Restate the listing in full, keeping every word as it is.
--------------------------------
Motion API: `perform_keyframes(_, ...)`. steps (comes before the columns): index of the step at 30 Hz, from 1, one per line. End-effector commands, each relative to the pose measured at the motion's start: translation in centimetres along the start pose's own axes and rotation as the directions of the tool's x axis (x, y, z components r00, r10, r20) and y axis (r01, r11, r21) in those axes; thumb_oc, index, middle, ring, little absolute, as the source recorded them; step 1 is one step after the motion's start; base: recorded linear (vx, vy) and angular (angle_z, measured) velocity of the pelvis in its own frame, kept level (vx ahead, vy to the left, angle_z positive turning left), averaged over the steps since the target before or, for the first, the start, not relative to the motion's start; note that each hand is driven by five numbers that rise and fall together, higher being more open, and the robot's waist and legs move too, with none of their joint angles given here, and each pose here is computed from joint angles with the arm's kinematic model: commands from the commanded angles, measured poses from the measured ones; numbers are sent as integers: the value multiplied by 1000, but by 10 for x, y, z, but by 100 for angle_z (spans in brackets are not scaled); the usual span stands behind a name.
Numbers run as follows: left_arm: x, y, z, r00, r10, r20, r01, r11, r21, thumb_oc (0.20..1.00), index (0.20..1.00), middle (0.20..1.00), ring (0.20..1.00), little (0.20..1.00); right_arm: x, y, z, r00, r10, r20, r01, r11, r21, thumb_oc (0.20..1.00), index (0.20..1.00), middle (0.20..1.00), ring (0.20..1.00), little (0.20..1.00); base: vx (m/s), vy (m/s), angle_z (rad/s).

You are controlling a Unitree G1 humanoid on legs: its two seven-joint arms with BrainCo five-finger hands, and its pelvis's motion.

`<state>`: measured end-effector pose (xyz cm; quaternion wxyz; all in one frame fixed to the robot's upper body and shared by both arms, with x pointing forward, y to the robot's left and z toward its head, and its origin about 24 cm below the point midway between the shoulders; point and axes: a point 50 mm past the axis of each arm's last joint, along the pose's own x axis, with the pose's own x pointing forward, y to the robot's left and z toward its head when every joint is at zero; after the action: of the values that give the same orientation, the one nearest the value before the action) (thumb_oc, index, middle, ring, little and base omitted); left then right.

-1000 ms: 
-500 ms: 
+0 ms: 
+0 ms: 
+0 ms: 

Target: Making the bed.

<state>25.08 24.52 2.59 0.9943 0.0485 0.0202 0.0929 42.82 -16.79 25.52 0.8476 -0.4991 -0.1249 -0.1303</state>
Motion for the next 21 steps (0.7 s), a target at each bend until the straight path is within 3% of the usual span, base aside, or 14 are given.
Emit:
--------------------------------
• Your response:
Motion API: `perform_keyframes(_, ...)`. steps (comes before the columns): index of the step at 30 Hz, from 1, one per line. End-effector commands, each relative to the pose measured at the motion's start: translation in centimetres along the start pose's own axes and rotation as the directions of the tool's x axis (x, y, z components r00, r10, r20) and y axis (r01, r11, r21) in those axes; thumb_oc, index, middle, ring, little absolute, as the source recorded them; step 1 is one step after the motion's start; base: recorded linear (vx, vy) and angular (angle_z, measured) velocity of the pelvis in its own frame, kept level (vx ahead, vy to the left, angle_z positive turning left), averaged over the steps since the target before or, for the first, the start, not relative to the motion's start; note that each hand is driven by five numbers that rise and fall together, higher being more open, and the robot's waist and legs move too, with none of their joint angles given here, and each pose here is computed from joint angles with the arm's kinematic model: commands from the commanded angles, measured poses from the measured ones; numbers are sent as integers: the value multiplied by 1000, but by 10 for x, y, z, but by 100 for angle_z (spans in brackets are not scaled); the usual span stands behind a name.
Numbers run as follows: left_arm: x, y, z, r00, r10, r20, r01, r11, r21, thumb_oc (0.20..1.00), index (0.20..1.00), middle (0.20..1.00), ring (0.20..1.00), little (0.20..1.00); right_arm: x, y, z, r00, r10, r20, r01, r11, r21, thumb_oc (0.20..1.00), index (0.20..1.00), middle (0.20..1.00), ring (0.20..1.00), little (0.20..1.00); base: vx (m/s), vy (m/s), angle_z (rad/s).

You are controlling a Unitree G1 humanoid on legs: its two seven-joint arms with BrainCo five-finger hands, and its pelvis's motion.

`<state>`: measured end-effector pose (xyz cm; quaternion wxyz; all in one frame fixed to the robot's upper body and shared by both arms, with x pointing forward, y to the robot's left and z toward its head, and its origin about 24 cm below the point midway between the shoulders; point and axes: a point 50 mm past the axis of each arm's last joint, along the pose's own x axis, with the pose's own x pointing forward, y to the robot's left and z toward its head when every joint is at zero; after the action: of the values that give the same orientation, the one nearest the value before the action) (thumb_oc, index, middle, ring, little and base omitted); left then right.

-1000 ms: 
-500 ms: 
+0 ms: 
+0 ms: 
+0 ms: 

Target: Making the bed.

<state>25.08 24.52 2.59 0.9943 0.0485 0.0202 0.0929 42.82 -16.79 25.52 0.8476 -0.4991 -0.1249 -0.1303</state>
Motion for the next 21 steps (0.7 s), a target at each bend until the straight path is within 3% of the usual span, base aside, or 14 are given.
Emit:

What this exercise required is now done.